Progressive Utopia: Abolition, Antiblackness, and Schooling in San Francisco

2021 Joint Winner

Progressive Utopia:

Abolition, Antiblackness, and Schooling in San Francisco

by Savannah Shange

Prize Committee:
Naveeda Khan (chair), Elizabeth Ferry, Sameena Mulla and Hoon Song

From the Publishers:
San Francisco is the endgame of gentrification, where racialized displacement means that the Black population of the city hovers at just over 3 percent. The Robeson Justice Academy opened to serve the few remaining low-income neighborhoods of the city, with the mission of offering liberatory, social justice–themed education to youth of color. While it features a progressive curriculum including Frantz Fanon and Audre Lorde, the majority Latinx school also has the district’s highest suspension rates for Black students. In Progressive Dystopia Savannah Shange explores the potential for reconciling the school’s marginalization of Black students with its sincere pursuit of multiracial uplift and solidarity. Drawing on ethnographic fieldwork and six years of experience teaching at the school, Shange outlines how the school fails its students and the community because it operates within a space predicated on antiblackness. Seeing San Francisco as a social laboratory for how Black communities survive the end of their worlds, Shange argues for abolition over revolution or progressive reform as the needed path toward Black freedom.

From the Prize Committee:
The Prize Committee were unanimous in their admiration for Shange’s Progressive Utopia, drawing attention to Shange’s distinctive voice in her ethnography and her highly original contributions to scholarship ranging from that of sensitive ethnography of education in the United States, to the urban spatial politics of the Bay Area, to the critique of liberalism of which progressivism is a branch and to Black Studies, specifically Afro-realism. Through this important work we see how educational infrastructures institutionalize anti-Blackness.
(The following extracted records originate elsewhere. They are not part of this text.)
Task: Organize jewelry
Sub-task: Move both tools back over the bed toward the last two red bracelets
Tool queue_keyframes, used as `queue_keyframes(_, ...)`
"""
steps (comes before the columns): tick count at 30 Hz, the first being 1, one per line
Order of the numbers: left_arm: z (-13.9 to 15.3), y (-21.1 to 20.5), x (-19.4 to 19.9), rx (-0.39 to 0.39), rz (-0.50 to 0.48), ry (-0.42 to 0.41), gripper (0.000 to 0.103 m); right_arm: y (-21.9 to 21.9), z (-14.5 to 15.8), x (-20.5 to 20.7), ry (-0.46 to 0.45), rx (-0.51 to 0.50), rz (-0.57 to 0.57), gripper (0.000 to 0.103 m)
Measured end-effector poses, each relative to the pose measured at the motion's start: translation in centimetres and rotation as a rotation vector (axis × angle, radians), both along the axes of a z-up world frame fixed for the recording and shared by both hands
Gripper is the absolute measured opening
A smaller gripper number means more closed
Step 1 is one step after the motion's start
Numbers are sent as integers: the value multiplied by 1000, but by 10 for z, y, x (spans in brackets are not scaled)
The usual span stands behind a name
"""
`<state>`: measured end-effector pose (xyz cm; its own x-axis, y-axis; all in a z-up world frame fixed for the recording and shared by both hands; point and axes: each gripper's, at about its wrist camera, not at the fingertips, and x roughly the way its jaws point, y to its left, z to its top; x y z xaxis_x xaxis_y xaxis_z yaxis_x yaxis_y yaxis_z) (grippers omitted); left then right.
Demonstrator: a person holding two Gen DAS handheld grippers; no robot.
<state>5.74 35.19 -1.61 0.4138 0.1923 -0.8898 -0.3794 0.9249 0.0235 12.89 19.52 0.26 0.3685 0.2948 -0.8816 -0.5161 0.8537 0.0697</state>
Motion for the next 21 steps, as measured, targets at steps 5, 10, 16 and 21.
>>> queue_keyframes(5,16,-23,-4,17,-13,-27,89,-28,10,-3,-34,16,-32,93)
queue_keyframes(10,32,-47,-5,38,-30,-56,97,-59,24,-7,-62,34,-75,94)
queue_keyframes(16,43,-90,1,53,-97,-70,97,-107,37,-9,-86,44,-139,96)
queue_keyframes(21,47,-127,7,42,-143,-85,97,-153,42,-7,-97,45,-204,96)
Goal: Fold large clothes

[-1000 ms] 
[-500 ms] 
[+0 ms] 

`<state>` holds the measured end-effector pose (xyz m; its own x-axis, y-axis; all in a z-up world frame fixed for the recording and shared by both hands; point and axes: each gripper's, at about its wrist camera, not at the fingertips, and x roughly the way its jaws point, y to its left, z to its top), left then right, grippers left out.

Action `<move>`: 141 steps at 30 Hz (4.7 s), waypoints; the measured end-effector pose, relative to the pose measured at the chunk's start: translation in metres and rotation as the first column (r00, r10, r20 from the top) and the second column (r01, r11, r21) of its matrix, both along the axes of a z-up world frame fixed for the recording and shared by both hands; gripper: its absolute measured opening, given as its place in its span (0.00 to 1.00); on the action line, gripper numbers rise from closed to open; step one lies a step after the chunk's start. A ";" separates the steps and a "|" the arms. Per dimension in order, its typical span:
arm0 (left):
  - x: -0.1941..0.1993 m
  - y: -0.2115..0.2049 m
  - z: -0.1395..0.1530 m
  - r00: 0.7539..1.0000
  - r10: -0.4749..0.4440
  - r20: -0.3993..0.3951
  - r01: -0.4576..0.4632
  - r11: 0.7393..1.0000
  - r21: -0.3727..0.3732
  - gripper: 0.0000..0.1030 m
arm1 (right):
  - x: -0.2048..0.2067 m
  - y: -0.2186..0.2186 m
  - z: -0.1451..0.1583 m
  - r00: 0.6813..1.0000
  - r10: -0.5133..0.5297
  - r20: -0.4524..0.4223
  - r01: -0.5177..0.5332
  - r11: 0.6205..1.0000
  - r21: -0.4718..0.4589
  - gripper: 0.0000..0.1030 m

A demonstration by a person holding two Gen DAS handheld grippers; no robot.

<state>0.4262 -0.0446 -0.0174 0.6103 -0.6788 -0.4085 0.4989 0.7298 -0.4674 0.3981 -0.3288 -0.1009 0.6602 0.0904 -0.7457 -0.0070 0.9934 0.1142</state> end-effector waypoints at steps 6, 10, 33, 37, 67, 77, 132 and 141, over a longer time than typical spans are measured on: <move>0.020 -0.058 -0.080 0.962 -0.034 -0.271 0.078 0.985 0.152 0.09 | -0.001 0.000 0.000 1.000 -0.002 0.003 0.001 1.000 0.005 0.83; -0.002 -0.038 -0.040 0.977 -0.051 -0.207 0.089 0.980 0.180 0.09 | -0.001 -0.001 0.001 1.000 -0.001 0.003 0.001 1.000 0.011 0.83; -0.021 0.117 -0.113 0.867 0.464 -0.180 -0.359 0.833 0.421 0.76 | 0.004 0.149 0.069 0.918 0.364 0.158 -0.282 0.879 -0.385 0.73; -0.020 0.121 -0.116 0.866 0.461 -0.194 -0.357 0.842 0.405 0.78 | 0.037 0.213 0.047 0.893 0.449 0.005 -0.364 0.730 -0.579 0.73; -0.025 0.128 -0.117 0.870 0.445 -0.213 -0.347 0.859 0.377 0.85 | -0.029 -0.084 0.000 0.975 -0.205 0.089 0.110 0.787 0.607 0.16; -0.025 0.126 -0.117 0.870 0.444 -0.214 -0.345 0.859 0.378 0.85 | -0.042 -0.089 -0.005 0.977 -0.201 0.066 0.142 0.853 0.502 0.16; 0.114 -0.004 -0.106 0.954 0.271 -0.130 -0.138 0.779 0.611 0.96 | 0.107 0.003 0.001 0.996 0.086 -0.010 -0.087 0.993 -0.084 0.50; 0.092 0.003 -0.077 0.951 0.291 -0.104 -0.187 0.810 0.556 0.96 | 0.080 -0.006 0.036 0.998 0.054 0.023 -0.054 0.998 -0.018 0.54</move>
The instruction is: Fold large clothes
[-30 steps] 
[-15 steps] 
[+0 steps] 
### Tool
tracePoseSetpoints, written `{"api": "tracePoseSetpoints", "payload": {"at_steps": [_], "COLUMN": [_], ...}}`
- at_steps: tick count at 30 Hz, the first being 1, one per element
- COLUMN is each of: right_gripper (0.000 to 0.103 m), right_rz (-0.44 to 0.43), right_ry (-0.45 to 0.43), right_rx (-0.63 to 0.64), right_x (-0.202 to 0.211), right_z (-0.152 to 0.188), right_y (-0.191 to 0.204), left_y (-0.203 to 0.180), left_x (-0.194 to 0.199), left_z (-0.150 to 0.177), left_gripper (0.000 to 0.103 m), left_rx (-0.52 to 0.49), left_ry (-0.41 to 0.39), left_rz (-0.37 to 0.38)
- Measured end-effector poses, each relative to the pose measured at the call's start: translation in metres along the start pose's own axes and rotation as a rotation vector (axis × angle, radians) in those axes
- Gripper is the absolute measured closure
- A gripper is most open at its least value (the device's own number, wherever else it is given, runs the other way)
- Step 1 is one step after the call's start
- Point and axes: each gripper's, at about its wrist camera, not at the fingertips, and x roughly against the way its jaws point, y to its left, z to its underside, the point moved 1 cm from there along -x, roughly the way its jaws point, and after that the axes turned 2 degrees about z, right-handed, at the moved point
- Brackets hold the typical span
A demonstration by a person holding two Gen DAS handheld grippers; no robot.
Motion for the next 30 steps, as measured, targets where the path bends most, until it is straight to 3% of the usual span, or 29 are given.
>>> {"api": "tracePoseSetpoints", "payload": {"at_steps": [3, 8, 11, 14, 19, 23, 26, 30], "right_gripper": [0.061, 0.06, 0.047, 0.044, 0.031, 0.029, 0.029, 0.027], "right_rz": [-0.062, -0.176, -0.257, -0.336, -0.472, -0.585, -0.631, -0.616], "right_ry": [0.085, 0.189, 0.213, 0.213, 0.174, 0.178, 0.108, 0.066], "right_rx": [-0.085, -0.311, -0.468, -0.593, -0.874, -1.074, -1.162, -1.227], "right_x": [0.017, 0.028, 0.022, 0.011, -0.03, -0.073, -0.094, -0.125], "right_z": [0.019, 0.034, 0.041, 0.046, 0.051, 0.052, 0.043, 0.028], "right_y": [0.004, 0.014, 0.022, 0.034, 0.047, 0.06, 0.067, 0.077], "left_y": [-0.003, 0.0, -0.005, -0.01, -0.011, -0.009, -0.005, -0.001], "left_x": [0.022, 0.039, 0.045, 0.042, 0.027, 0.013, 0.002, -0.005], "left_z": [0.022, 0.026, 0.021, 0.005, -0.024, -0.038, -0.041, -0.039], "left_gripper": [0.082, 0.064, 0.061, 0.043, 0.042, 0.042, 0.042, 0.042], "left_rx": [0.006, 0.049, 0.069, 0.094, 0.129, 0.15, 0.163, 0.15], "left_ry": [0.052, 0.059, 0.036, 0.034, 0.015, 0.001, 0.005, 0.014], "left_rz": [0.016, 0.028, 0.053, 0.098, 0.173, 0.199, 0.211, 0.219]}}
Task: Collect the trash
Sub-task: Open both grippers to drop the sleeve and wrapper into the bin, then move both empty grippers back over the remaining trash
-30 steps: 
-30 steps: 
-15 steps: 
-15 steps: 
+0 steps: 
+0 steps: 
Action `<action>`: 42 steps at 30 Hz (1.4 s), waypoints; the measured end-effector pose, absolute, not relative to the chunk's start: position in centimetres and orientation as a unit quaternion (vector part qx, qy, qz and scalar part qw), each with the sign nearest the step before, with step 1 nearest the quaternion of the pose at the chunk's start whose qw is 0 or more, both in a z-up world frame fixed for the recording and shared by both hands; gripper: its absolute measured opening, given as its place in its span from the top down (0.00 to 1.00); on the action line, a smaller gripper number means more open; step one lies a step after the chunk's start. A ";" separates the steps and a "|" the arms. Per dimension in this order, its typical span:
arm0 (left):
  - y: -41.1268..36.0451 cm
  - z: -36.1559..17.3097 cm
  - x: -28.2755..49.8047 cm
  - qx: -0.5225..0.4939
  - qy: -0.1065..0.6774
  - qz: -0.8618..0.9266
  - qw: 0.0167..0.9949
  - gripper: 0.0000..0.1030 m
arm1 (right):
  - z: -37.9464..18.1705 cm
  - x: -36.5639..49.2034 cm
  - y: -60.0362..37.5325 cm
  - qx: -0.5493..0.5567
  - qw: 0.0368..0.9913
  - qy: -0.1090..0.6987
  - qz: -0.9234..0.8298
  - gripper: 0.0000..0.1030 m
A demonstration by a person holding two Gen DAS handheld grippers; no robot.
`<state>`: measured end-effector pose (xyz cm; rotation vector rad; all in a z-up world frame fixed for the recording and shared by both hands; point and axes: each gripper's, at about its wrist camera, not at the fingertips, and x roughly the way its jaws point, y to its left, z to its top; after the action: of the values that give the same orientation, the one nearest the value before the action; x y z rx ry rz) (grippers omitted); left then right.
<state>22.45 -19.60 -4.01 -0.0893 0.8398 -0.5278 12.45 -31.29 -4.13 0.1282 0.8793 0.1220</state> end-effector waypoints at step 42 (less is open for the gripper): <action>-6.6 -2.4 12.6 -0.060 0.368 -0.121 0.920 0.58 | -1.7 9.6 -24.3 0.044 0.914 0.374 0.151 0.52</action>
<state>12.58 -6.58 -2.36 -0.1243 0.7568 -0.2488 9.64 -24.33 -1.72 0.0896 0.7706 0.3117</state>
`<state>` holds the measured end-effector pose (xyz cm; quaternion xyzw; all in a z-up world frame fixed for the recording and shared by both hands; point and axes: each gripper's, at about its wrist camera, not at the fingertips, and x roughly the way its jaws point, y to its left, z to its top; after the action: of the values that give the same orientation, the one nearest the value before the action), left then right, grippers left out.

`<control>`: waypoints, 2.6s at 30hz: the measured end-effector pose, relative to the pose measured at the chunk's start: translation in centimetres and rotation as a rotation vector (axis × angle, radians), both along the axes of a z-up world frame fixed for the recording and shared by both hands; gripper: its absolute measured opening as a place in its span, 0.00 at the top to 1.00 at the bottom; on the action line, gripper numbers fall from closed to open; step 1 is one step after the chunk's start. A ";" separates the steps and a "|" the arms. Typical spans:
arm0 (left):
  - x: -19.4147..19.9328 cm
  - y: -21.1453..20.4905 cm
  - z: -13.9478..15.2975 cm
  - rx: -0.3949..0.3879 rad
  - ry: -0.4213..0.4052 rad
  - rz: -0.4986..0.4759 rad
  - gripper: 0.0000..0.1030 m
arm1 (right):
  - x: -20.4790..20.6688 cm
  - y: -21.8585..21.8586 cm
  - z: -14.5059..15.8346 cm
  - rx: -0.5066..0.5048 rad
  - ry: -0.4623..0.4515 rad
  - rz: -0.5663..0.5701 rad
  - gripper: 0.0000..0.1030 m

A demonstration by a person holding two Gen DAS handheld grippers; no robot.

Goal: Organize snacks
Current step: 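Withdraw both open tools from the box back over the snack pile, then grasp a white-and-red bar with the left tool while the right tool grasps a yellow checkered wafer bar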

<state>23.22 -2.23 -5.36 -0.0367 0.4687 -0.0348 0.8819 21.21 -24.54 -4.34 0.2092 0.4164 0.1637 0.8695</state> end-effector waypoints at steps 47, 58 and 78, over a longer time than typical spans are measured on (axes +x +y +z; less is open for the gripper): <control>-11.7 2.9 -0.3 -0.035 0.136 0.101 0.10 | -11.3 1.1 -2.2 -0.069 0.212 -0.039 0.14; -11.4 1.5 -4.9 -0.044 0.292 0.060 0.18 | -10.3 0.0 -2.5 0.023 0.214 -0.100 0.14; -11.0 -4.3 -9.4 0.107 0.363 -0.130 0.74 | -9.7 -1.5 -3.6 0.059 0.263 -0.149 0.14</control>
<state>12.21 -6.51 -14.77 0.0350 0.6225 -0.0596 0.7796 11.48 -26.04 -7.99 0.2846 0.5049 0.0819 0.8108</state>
The mobilization of the fantastic nowhere of Blackness deployed as a counter strategy to the spatial creep of progressivist utopias was nothing short of breathtaking. The parsing of abolition as a political commitment as distinct from revolution gives nuance to the politics of our present. Shange’s interdisciplinary approach, which has her reaching for concepts from popular culture as often as from the archives of anthropological theorizing, demonstrates how practitioners make anthropology anew.